BEGIN

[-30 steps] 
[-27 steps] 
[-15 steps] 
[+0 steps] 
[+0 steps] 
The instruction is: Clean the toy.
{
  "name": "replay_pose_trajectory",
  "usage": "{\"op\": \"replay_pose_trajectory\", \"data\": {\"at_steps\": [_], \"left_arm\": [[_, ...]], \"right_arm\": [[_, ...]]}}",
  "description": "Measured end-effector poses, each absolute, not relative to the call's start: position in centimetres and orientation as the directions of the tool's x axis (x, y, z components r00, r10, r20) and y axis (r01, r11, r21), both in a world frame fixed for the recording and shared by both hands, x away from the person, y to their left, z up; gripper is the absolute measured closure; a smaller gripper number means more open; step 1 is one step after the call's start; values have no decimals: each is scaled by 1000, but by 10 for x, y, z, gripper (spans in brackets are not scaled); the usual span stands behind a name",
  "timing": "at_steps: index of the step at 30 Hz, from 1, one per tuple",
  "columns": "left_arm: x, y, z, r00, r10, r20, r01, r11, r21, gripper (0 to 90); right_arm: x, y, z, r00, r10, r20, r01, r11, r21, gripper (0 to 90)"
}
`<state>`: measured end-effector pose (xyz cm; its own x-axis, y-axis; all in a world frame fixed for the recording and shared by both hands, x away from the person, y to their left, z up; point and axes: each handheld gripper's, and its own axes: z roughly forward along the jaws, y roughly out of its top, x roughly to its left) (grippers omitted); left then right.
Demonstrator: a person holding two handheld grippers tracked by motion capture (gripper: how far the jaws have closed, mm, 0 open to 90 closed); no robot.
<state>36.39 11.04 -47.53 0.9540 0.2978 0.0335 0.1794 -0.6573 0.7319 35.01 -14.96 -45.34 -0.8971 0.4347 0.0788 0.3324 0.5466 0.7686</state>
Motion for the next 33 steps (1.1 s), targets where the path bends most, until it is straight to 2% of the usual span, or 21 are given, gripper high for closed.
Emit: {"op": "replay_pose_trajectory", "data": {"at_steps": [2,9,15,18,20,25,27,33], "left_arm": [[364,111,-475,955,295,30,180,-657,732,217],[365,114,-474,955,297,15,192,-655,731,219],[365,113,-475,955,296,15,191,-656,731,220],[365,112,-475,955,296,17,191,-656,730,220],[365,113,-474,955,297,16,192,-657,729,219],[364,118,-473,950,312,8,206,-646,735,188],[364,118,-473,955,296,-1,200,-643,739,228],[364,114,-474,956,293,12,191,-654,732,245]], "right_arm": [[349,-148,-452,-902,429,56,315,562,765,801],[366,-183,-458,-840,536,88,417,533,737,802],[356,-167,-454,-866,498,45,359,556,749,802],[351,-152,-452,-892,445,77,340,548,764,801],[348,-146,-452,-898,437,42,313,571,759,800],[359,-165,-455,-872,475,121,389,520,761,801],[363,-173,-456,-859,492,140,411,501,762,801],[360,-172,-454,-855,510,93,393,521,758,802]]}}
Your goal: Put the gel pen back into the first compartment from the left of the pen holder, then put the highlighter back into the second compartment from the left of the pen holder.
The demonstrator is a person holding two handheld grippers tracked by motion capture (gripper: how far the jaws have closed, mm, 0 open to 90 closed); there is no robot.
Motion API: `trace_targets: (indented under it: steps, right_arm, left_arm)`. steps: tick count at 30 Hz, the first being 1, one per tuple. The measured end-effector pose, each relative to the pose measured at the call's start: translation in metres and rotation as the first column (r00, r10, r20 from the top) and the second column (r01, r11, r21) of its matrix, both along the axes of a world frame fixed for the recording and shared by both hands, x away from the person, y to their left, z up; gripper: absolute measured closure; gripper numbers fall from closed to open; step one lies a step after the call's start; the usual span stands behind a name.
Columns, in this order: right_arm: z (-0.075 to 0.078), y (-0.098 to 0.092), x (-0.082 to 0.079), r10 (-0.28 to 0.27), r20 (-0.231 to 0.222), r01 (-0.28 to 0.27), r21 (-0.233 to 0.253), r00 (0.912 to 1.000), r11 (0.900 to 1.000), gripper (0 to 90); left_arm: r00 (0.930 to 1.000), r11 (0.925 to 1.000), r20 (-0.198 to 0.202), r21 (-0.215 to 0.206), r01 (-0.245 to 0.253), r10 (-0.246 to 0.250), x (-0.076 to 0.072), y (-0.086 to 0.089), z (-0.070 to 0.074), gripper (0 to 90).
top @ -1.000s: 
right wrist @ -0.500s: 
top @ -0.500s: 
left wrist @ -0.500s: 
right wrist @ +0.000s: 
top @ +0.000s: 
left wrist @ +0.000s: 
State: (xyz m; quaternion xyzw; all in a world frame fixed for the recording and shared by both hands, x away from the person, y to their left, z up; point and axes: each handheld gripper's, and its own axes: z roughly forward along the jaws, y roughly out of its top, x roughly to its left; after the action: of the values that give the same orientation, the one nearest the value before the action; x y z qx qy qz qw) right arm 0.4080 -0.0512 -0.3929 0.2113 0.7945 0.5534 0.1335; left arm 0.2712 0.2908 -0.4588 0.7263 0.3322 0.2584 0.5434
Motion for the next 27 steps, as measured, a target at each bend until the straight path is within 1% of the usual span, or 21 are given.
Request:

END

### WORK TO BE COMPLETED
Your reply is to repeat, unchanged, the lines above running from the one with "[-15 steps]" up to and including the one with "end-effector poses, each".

### RESPONSE
[-15 steps] 
[+0 steps] 
[+0 steps] 
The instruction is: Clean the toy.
{
  "name": "replay_pose_trajectory",
  "usage": "{\"op\": \"replay_pose_trajectory\", \"data\": {\"at_steps\": [_], \"left_arm\": [[_, ...]], \"right_arm\": [[_, ...]]}}",
  "description": "Measured end-effector poses, each absolute, not relative to the call's start: position in centimetres and orientation as the directions of the tool's x axis (x, y, z components r00, r10, r20) and y axis (r01, r11, r21), both in a world frame fixed for the recording and shared by both hands, x away from the person, y to their left, z up; gripper is the absolute measured closure; a smaller gripper number means more open; step 1 is one step after the call's start; values have no decimals: each is scaled by 1000, but by 10 for x, y, z, gripper (spans in brackets are not scaled); the usual span stands behind a name",

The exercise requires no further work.